Rosa und Alessandro wollen ihre Gefühle füreinander nicht länger verbergen. Doch wie vermutet bringt ihre Liebe die Clans der Gestaltwandler gegen sie auf. Erst nach einer wilden Jagd durch die Weiten Siziliens erkennt Rosa, wer hinter dem Komplott gegen sie steckt: der, den alle nur den Hungrigen Mann nennen, der Herrscher aller Dynastien. Er ist nach Sizilien zurückgekehrt – und die Welt der Arkadier wird niemals mehr sein wie zuvor.
(Klappentext)



Zuerst muss ich sagen, dass der Autor den Einstieg in den 3. Band dem Leser genauso einfach gemacht hat, wie in den vorherigen Band.
Die Geschichte schließt mit einem kurzen Zeitsprung an das letzte Ereignis an. Die Vorrausahnung durch die Titel der Kapitel sowie mir der etwas langweilige Schreibstil behält der Autor auch diesmal bei.
Die Gestaltung der Story wirkt diesmal besonders kurios, abwegig und oft hat man Dinge nicht erwartet, die dann auch nicht so scheinen, als würden sie in den Gesamtzusammenhang passen.
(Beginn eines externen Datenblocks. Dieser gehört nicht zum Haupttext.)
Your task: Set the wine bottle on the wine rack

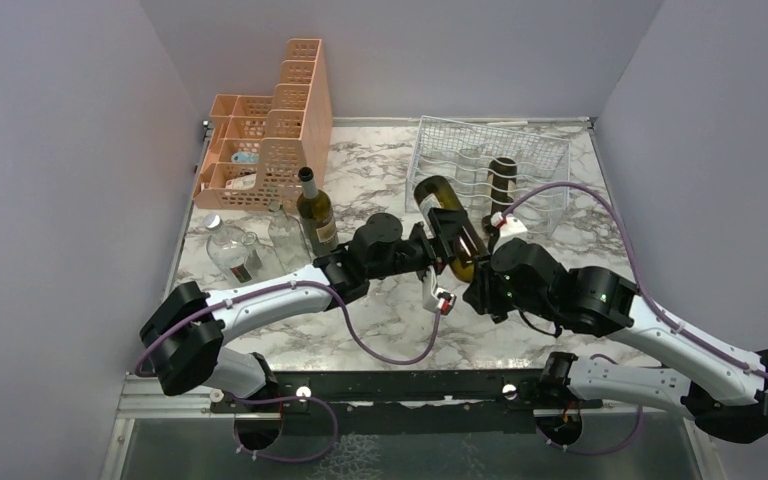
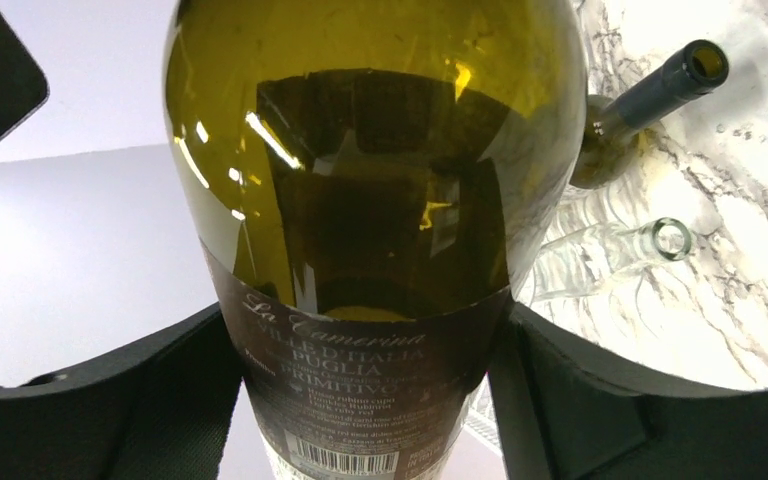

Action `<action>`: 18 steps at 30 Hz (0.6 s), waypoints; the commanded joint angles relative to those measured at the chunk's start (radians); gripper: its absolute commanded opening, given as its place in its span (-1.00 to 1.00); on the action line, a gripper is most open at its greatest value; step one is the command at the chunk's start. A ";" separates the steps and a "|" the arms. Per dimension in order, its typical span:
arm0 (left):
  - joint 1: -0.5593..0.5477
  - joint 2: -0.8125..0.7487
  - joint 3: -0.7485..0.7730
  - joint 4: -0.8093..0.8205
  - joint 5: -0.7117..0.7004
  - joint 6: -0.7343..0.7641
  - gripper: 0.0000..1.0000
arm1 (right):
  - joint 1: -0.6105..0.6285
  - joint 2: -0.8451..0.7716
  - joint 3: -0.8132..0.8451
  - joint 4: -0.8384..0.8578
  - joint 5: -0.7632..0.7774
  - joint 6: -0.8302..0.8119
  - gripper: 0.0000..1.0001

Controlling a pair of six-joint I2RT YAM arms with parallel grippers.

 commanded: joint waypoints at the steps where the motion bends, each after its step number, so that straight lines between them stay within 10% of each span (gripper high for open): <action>1: 0.001 -0.032 0.036 0.092 -0.032 -0.053 0.96 | -0.004 -0.047 0.033 0.023 0.212 0.061 -0.98; 10: 0.001 -0.073 0.042 0.095 -0.051 -0.196 0.98 | -0.004 -0.085 0.057 -0.002 0.379 0.159 -0.98; 18: 0.001 -0.174 0.088 0.157 -0.274 -0.740 0.98 | -0.005 -0.085 0.000 0.014 0.387 0.227 -0.98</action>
Dadurch hält der Autor die Spannung aber weiter auf und bringt den Leser dazu zu grübeln und nach dem Sinn zu suchen.
Das Ende der Reihe um Rosa, Alessandro und die arkadischen Dynastien fand ich aber doch ein wenig unspektakulär und einfach - ein Opfer wurde erbracht und nun ist alles in Ordnung. Manches kam mir aber auch an Handlungen zu dramatisch vor (z.b. Morde & Entführungen ) und die Löcher in der Menge fand ich auch immer seltsamer und unpassender.
Zitat : ''Wenn es in Wahrheit darum ging zu verhindern, dass eine Lamia und ein Panthera ein Kind miteinander zeugen ? Er hat geglaubt, dass es etwas körperliches sein könnte. Etwas, das die Götter verhindern wollen. '' - ''Katzenschuppen ?''

  


Im großen und ganzen ist das Buch als Abschluss der Reihe okay, aber es hätte deutlich besser sein können.